Personal life
- Born: c. 1303 in Tinabdher
- Died: 1384 CE (785/6 AH) Béjaïa
- Main interest(s): Hadith, Fiqh
- Notable idea: Maliki madhhab
- Notable work: al-Waghlisiyya

Religious life
- Religion: Islam
- Jurisprudence: Maliki

= Abd al-Rahman al-Waghlisi =

Famous Islamic jurist, mufti and author

ʿAbd al-Raḥmān al-Waghlīsī (Ɛebderreḥman Lweɣlisi, Arabic: عبد الرحمن الوغليسي) (died 1384), also spelled Abderrahmane El Waghlissi or Abd-ar-Rahman El Oughlissi, was an Algerian Muslim scholar, author, mufti and imam.

==Biography==
Sources on the life of al-Waghlīsī remain scarce. We do not know his exact date of birth, but we do know he was born in the village of Tala-Tagouth, near Tinabdher, into the tribe of Ait Waghlis, in the current daïra of Sidi Aïch. He is best known for writing a treatise on jurisprudence: al-Muqaddima al-Fiqhiyya, famous throughout the Maghreb, Andalusia and Egypt under the name al-Waghlisiyya.

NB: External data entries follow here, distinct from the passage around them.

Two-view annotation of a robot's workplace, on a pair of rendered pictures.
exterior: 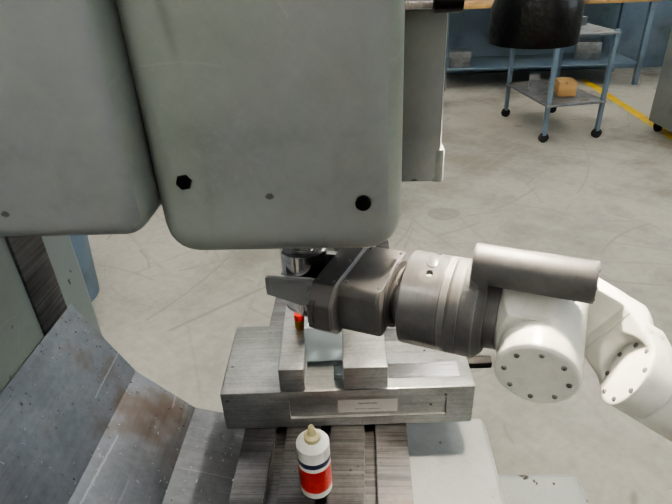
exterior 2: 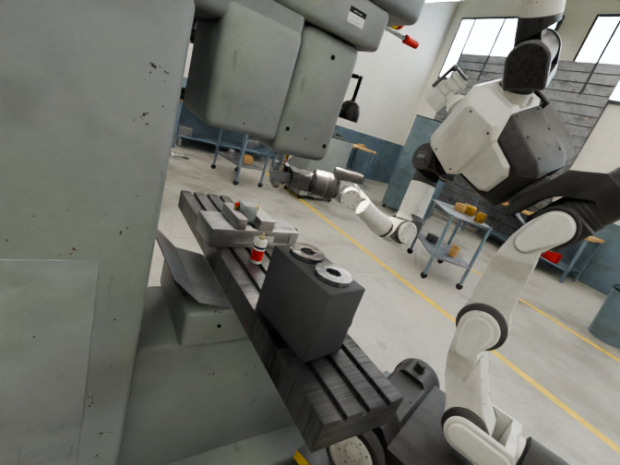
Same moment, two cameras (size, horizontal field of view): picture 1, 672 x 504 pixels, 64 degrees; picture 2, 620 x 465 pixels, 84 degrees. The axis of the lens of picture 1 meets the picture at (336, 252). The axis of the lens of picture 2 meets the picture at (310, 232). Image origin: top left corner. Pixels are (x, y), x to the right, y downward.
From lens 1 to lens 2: 75 cm
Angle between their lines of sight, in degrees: 39
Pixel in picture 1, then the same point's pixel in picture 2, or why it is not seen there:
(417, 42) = not seen: hidden behind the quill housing
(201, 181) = (291, 129)
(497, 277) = (341, 174)
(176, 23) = (304, 88)
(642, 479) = not seen: hidden behind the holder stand
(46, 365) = not seen: hidden behind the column
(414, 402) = (279, 239)
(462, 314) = (333, 184)
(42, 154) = (264, 109)
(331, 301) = (299, 177)
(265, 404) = (228, 234)
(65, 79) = (280, 92)
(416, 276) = (320, 173)
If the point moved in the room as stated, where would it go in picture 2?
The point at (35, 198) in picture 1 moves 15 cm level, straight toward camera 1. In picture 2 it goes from (255, 121) to (308, 141)
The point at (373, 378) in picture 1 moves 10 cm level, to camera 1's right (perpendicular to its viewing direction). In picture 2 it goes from (269, 226) to (292, 227)
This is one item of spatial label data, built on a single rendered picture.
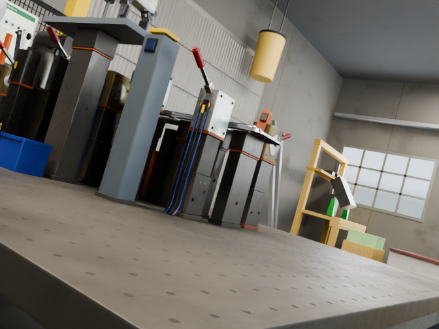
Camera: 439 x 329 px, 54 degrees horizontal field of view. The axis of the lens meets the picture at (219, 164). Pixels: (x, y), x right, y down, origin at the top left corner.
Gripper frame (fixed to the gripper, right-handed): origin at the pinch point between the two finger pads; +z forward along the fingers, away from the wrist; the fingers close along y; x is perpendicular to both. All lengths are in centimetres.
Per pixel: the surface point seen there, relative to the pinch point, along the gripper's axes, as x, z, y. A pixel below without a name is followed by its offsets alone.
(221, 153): -23.4, 27.2, 30.4
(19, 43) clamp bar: 78, 3, 25
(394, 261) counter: -62, 63, 485
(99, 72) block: 7.6, 15.1, 1.2
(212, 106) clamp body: -27.5, 17.3, 9.0
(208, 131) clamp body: -28.3, 24.2, 9.2
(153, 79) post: -16.7, 16.1, -5.1
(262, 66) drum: 141, -129, 406
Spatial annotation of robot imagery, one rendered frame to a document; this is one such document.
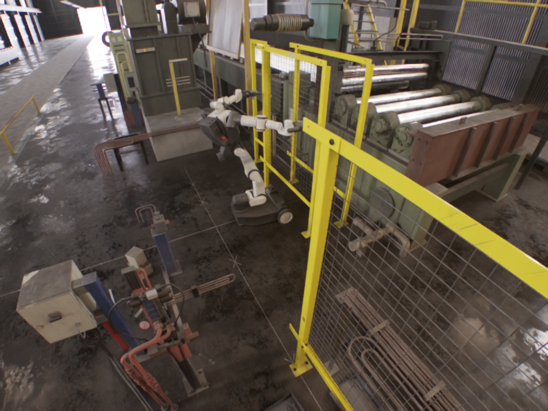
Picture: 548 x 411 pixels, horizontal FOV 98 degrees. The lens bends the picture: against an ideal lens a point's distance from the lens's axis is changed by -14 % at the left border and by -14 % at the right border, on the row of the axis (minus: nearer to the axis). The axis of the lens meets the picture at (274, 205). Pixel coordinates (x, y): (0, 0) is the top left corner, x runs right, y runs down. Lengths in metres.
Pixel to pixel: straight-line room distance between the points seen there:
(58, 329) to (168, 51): 4.48
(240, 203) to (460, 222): 2.73
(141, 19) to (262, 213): 3.73
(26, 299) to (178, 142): 3.62
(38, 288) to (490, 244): 2.05
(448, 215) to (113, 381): 2.45
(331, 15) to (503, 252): 3.13
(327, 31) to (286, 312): 2.93
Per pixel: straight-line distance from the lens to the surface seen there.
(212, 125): 2.62
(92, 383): 2.68
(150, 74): 5.43
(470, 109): 4.58
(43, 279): 2.06
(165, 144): 4.97
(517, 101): 11.57
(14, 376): 3.09
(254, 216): 3.20
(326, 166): 0.99
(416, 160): 2.78
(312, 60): 2.52
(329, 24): 3.50
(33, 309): 1.98
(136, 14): 5.40
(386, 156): 3.13
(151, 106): 5.50
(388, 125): 3.16
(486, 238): 0.68
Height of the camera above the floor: 2.20
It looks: 37 degrees down
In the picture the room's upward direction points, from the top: straight up
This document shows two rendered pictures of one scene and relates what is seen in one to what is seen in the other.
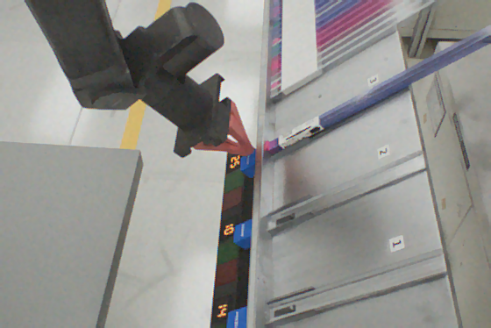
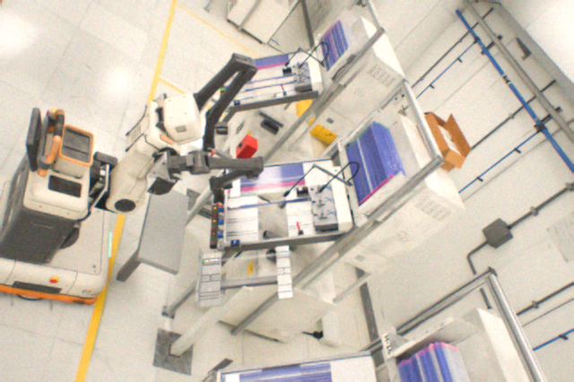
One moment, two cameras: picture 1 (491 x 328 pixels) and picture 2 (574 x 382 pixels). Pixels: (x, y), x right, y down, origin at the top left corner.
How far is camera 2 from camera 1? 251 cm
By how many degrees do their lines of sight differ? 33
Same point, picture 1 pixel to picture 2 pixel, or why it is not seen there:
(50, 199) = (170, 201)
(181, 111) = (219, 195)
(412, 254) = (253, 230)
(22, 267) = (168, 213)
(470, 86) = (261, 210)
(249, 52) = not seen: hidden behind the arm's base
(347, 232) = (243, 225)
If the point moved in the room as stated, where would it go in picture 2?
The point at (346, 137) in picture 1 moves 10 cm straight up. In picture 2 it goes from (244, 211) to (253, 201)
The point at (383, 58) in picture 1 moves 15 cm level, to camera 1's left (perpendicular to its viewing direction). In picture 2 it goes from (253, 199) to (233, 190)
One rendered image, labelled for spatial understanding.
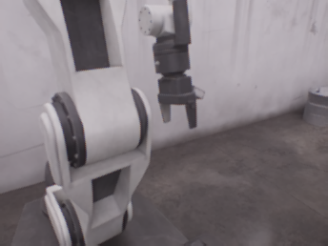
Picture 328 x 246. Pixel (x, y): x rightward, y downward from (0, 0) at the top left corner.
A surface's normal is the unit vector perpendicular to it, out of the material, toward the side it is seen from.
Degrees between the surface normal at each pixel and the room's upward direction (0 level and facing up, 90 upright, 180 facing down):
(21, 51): 90
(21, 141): 90
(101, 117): 66
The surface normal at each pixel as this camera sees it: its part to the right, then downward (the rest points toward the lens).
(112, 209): 0.29, -0.66
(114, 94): 0.54, -0.11
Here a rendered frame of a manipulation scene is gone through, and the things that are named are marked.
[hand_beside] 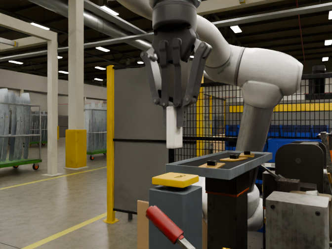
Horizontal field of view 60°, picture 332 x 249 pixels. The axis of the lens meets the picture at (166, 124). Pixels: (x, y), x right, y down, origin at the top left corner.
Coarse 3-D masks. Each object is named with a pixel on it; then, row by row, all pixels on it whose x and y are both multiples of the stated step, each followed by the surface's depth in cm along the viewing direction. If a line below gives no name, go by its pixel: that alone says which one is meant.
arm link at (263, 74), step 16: (256, 48) 93; (240, 64) 92; (256, 64) 90; (272, 64) 88; (288, 64) 88; (240, 80) 94; (256, 80) 91; (272, 80) 89; (288, 80) 88; (256, 96) 94; (272, 96) 92; (256, 112) 98; (272, 112) 99; (240, 128) 106; (256, 128) 100; (240, 144) 107; (256, 144) 103; (256, 176) 113; (256, 192) 116; (256, 208) 116; (256, 224) 116
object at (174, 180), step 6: (162, 174) 50; (168, 174) 50; (174, 174) 50; (180, 174) 50; (186, 174) 50; (192, 174) 50; (156, 180) 47; (162, 180) 47; (168, 180) 46; (174, 180) 46; (180, 180) 45; (186, 180) 46; (192, 180) 48; (198, 180) 49; (168, 186) 48; (174, 186) 46; (180, 186) 45; (186, 186) 46
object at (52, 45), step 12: (48, 48) 701; (48, 60) 701; (48, 72) 701; (48, 84) 701; (48, 96) 701; (48, 108) 701; (48, 120) 701; (48, 132) 701; (48, 144) 701; (48, 156) 701; (48, 168) 701
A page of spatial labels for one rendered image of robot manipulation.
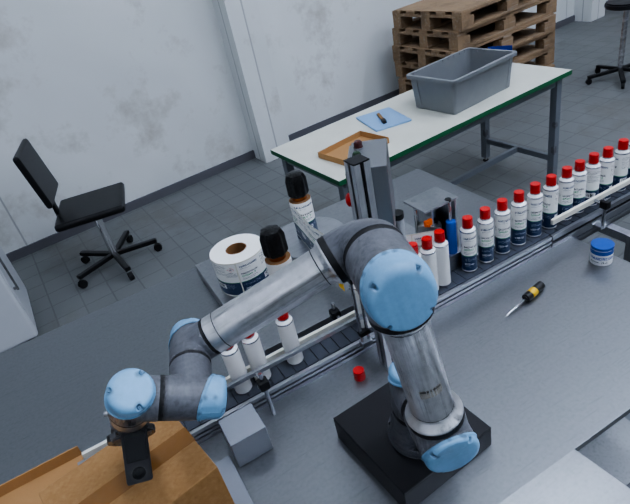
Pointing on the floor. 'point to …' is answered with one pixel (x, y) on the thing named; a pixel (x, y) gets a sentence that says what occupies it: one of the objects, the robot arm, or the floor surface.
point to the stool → (621, 41)
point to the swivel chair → (80, 210)
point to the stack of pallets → (470, 31)
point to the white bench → (434, 128)
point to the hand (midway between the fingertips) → (131, 442)
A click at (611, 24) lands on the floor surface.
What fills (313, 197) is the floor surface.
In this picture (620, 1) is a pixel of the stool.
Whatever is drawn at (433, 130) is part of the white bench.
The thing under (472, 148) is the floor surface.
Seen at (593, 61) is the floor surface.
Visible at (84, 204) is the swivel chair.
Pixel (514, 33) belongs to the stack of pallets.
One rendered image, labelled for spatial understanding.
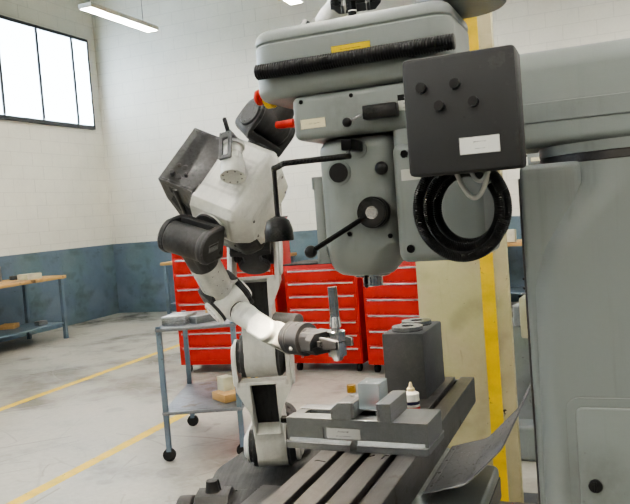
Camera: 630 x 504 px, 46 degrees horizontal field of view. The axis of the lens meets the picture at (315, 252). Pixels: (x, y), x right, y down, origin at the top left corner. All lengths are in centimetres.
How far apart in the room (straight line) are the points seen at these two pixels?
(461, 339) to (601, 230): 209
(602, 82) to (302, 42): 64
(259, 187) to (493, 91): 92
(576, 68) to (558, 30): 933
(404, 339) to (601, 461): 76
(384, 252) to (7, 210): 1013
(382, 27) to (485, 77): 38
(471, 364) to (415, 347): 144
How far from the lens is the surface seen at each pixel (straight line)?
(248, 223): 207
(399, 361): 215
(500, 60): 136
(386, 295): 652
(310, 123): 170
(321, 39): 171
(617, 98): 159
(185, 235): 203
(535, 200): 154
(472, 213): 160
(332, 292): 188
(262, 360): 241
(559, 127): 159
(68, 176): 1264
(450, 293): 352
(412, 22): 165
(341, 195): 170
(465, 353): 355
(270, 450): 259
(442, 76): 137
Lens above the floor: 146
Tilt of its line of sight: 3 degrees down
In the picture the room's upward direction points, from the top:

This text remained among the region's premier books of teaching Maliki fiqh and Sufism for centuries and has been commented on by many famous scholars (Abdelkrim az-Zwawi, Ahmad Zarruq al-Barnusi, Abu Abdellah as-Senussi).

He is buried in the village of Tala n'Tagouth, in the present wilaya of Béjaïa, where a mausoleum was erected to him as well as a small mosque that bears his name. A symposium was dedicated to him in Béjaïa in October 2004.